Here’s why you won’t find life coaching testimonials on this website!

Are testimonials still credible?

Albeit marketing experts push testimonials, my life experience has not convinced me about this practice.  Testimonials were credible when they started to be a marketing tool. Now they’re not so credible, because everyone does them. Furthermore, I know people who get paid to write them!  Another issue is their controllability.  Would you be brave enough to post a bad testimonial on your website?  Every business wants to appear in the best light, therefore it will only post good testimonials.  And businesses have been known to ask people who gave them terrible reviews to take them down. For these reasons I do not see value in testimonials to my life coaching for a person who is researching my website with the outlook of becoming my client.

Are testimonials genuine?

This is another question.  Most high profilers and entrepreneurs (the most frequent clients of life coaching) will not endorse testimonials with their full names, companies, positions, and contact details.  The reason is that they don’t want to expose the fact that they’ve had coaching. A testimonial signed with a first name and an initial of a surname or vice versa is not necessarily genuine, because it’s impossible to prove who wrote it. The genuineness of a testimonial can only be provable by some form of contact with the writer. Otherwise I could have written the testimonial myself!

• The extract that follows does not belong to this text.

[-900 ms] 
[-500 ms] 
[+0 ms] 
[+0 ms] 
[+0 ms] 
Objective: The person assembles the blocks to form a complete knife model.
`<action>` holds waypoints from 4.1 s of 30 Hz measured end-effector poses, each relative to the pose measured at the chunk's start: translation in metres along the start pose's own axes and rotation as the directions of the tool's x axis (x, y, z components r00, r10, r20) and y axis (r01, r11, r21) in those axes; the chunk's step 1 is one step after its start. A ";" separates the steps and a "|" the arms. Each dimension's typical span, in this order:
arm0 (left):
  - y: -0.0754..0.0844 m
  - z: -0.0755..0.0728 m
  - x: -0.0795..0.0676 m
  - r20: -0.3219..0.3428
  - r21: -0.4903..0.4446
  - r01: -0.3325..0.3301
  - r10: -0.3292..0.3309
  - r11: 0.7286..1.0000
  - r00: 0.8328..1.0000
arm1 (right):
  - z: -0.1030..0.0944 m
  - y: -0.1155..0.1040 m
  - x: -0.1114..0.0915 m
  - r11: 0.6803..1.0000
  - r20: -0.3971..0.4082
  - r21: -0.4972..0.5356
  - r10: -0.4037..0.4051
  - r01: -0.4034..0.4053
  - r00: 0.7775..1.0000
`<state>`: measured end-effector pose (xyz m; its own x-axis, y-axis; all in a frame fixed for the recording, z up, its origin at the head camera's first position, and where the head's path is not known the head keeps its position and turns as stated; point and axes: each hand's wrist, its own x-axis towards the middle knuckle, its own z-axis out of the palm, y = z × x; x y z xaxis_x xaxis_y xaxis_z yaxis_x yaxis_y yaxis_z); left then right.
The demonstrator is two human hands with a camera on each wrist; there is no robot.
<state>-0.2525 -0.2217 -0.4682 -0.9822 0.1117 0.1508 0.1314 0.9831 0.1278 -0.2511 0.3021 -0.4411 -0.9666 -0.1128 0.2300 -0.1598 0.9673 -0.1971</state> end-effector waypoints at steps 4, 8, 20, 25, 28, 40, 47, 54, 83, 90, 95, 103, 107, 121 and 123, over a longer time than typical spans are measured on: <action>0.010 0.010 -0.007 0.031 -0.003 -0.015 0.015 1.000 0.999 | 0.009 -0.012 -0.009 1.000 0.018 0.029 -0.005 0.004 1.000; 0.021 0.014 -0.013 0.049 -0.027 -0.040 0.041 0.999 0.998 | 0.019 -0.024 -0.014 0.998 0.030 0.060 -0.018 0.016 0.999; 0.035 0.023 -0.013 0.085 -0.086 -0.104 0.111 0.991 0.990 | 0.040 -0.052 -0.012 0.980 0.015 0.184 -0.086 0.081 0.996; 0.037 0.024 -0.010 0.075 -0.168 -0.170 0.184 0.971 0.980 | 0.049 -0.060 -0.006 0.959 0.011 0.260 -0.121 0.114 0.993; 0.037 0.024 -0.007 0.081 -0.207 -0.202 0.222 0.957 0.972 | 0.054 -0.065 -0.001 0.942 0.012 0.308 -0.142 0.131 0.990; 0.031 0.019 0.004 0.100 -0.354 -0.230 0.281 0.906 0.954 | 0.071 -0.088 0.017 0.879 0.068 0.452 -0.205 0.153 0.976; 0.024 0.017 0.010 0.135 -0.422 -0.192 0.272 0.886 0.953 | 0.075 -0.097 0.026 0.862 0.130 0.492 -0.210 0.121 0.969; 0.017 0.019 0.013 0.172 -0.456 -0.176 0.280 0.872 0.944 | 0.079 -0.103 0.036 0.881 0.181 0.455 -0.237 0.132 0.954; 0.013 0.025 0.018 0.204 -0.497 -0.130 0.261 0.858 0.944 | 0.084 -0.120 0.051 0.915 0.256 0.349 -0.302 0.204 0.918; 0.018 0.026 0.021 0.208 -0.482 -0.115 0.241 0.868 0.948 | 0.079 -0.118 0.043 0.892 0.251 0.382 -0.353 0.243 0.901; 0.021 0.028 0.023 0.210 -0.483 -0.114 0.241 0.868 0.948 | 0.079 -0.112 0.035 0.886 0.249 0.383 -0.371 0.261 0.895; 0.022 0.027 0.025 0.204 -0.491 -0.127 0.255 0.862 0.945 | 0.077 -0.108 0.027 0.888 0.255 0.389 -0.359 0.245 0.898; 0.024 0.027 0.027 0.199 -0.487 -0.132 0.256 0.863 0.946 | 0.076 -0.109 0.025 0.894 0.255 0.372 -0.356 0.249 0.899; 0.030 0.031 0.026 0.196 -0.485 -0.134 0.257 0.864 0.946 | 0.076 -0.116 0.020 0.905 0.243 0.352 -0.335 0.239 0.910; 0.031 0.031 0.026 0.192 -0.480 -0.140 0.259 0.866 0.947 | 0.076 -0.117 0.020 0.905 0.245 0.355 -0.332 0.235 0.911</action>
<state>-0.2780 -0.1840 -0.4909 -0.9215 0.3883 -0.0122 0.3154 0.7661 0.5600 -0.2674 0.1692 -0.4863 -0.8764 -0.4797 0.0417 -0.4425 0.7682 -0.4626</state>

This issue of discretion also applies to individuals who are not members of the business world.  I have worked with people who would give me testimonials for my website, but would not want me to post their full names under the testimonials, because they did not want their names to be  searchable. Due to there still being a stigma around coaching many people do not want the fact that they or their family members got coaching advertized on the worldwide web.

And what about video or audio testimonials?

Their genuineness is as unprovable as is that of written testimonials.  I know people who started their businesses and asked friends or relatives to give them testimonials. The friends or relatives endorsed the testimonials with their full names and even occupations. That’s all very good, except that I knew that they were friends or relatives. Many of my friends have asked me to like their pages on Facebook or follow them on Twitter so as to inflate the numbers of their likes or followers. So what should stop me from asking a friend or relative [who doesn’t look too much like me] to record a video or audio testimonial?

Besides, testimonials are everywhere. Many websites have them. So do potential clients really pay attention to them?  The answer lies with every individual.  I advise that you accept the points raised here as an expansion of your horizon. Let your intuition guide you about the ambience and content of the website you’re researching.  After all, no matter how many testimonials you read, you’ll always form your own opinion in the end.